Return the full listing unchanged, apart from leaving out its images.

[[ SUPPLIED INFORMATION open ]]

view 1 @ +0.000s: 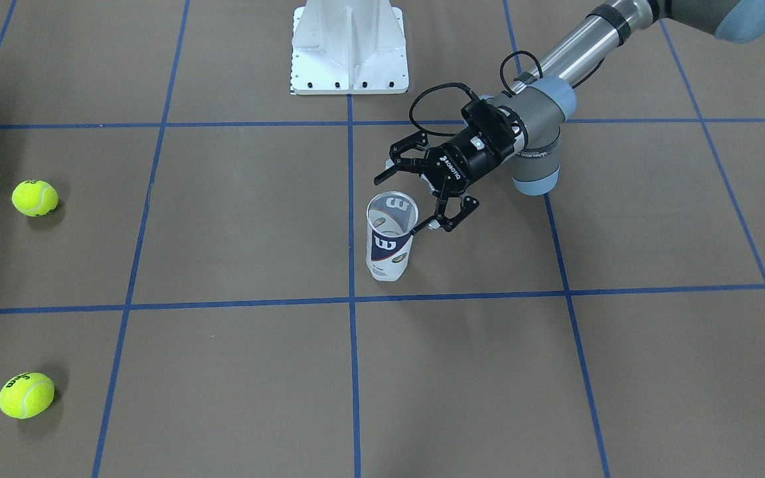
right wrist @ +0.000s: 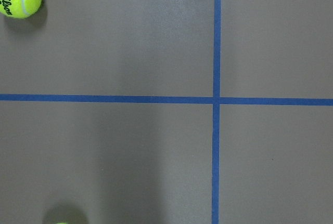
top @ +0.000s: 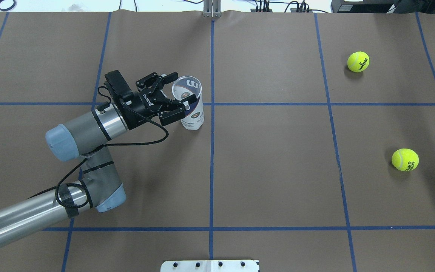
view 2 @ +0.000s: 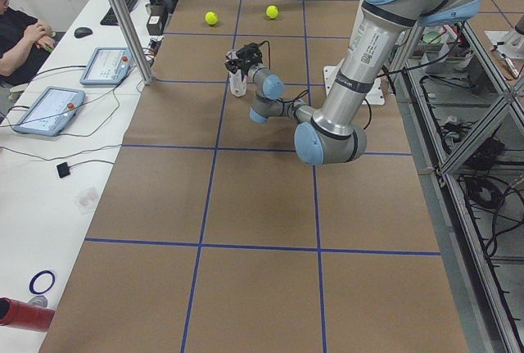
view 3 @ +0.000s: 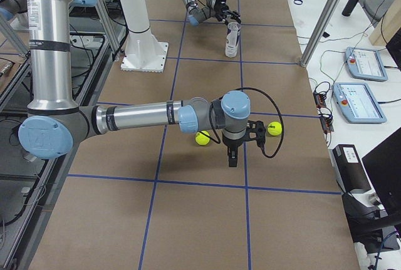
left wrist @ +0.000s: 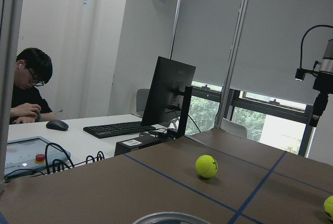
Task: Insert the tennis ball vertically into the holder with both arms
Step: 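Draw the left gripper back while the right gripper reaches toward a ball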
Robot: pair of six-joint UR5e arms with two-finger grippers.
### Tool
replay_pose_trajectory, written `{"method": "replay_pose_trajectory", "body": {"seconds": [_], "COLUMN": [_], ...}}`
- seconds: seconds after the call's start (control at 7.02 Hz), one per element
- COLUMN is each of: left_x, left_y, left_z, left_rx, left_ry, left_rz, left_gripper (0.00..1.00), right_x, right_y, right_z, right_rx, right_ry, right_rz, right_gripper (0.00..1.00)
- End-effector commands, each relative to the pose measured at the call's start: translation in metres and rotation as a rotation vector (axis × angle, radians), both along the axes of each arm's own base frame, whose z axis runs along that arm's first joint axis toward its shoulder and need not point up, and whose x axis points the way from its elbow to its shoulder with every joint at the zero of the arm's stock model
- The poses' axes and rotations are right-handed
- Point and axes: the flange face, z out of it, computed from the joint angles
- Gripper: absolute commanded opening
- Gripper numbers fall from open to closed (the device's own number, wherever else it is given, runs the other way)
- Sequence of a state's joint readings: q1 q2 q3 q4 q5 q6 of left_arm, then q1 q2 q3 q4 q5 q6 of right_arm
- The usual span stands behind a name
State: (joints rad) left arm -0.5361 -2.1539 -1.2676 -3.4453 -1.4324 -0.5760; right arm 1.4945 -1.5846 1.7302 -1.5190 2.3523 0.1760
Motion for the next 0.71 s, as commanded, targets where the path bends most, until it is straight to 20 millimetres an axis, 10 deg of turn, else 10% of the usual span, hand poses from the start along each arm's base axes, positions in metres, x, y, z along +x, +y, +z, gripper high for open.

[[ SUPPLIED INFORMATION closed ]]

- [SOLUTION TO THIS TASK]:
view 1 @ +0.000s: 
right wrist @ +0.000s: 
top @ +0.000s: 
view 2 @ +0.000s: 
view 3 @ +0.000s: 
left wrist @ +0.000s: 
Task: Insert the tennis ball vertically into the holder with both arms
Step: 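Draw the left gripper back while the right gripper reaches toward a ball
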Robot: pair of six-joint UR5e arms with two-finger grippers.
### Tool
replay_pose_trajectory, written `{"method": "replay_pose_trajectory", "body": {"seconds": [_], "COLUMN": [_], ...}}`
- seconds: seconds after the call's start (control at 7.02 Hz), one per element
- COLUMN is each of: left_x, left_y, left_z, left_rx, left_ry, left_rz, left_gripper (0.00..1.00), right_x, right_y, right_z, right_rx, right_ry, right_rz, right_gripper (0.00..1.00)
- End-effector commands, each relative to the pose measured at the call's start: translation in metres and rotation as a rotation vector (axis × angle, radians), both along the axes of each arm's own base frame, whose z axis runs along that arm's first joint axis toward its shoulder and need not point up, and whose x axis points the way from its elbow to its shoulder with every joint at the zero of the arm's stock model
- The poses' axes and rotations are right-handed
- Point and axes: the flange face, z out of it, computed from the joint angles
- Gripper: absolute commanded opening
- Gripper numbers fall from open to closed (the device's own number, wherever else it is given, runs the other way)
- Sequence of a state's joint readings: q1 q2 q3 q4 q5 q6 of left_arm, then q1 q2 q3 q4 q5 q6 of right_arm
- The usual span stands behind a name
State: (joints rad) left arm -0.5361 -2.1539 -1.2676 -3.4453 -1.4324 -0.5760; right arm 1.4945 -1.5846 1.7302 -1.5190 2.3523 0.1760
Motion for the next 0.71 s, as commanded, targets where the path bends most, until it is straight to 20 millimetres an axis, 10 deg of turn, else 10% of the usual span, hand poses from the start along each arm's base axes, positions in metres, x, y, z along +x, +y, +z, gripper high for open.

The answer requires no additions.